Artificial Intelligence (AI) techniques are used in agricultural industry for detecting, classifying, and assessing the quality of fruits. The primary focus of the discussed fruits pertains to oil palm fresh fruit bunches (FFB), which have been a significant contributor to Malaysia's economy. The quantity of research concerning oil palm FFB is limited and has not received extensive attention in the literature. A clear guide regarding the most useful types of data and features in the field is absent. Different concerns also persist regarding the ability of AI models to perform agricultural tasks with sufficient accuracy. Therefore, this review aims to explore the significant data, features, and AI models used, ascertain the performance level in the domain, and contribute an informative analysis of agricultural and oil palm fields. In this context, various types of data, capturing devices, public datasets, features, and diverse AI models used in agricultural industry are subjected to analysis. Most of the analyzed research achieved above 90% performance in terms of accuracy, coefficient of determination (R2), as well as sensitivity and mean average precision (mAP). The results show that there is a high capability of AI to perform agricultural tasks with high accuracy. In this context, the literature is thoroughly examined to provide a comprehensive understanding of the different elements of AI in agricultural industry.

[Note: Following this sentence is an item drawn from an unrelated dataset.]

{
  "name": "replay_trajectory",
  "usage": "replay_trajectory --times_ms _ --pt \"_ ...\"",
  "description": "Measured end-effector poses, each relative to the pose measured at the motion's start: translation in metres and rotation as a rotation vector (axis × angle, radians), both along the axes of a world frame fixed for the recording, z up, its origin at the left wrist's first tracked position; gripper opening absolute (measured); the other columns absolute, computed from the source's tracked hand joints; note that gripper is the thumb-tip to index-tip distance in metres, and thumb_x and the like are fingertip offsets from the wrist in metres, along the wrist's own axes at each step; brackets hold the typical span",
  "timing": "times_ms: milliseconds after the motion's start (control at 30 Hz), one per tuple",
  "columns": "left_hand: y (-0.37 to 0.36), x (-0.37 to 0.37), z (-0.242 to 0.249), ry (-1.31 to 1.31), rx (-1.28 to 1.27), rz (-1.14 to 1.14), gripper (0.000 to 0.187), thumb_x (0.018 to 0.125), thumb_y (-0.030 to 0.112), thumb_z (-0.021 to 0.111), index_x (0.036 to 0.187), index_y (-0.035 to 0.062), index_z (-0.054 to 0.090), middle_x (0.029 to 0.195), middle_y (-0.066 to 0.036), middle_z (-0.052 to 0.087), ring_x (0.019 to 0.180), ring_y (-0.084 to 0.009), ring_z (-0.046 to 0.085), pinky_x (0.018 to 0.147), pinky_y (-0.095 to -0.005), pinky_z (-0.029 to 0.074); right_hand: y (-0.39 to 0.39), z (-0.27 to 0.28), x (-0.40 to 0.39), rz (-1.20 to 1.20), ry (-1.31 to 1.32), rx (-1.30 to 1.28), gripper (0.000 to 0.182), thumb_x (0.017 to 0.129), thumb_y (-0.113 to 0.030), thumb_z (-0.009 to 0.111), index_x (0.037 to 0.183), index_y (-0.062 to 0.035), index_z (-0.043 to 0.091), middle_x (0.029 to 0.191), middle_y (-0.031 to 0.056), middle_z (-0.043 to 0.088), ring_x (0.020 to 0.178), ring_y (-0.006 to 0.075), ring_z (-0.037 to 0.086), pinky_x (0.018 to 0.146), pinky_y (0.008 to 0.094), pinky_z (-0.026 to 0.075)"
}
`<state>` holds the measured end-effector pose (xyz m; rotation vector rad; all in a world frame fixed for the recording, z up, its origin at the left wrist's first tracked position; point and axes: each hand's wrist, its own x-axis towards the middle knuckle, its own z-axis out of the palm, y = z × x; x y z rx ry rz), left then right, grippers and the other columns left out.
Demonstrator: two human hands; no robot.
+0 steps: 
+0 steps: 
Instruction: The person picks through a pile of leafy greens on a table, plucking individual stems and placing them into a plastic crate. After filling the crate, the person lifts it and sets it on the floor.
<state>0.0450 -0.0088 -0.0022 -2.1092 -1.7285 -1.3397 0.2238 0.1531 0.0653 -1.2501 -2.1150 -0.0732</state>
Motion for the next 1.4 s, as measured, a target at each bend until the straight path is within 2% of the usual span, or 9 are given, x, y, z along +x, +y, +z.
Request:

Agriculture; Artificial intelligence; Computer vision; Palm oil FFB; Ripeness


Agriculture is one of the oldest and most important practices of human civilization. The first occurrence was estimated to have happened about 12,000 years ago (National Geographic Society, 2022). Subsequently, agricultural technologies and practices have been subjected to significant evolution. The massive and expanding industry is responsible for the production of goods intended for human consumption. Oil palm FFB, tomatoes, mangoes, bananas, and berries are some of the analyzed agricultural products. In addition, 9 out of 16 of the reviewed research are related to oil palm, which is one of the biggest sources of revenue for Malaysia, contributing to 2.7% of the gross domestic product (GDP) (Hirschmann, 2022). According to the Food and Agriculture Organization of the United Nations, the production of vegetable oils has doubled from 2000 - 2019 due to the massive increase in palm oil production (FAO, 2021).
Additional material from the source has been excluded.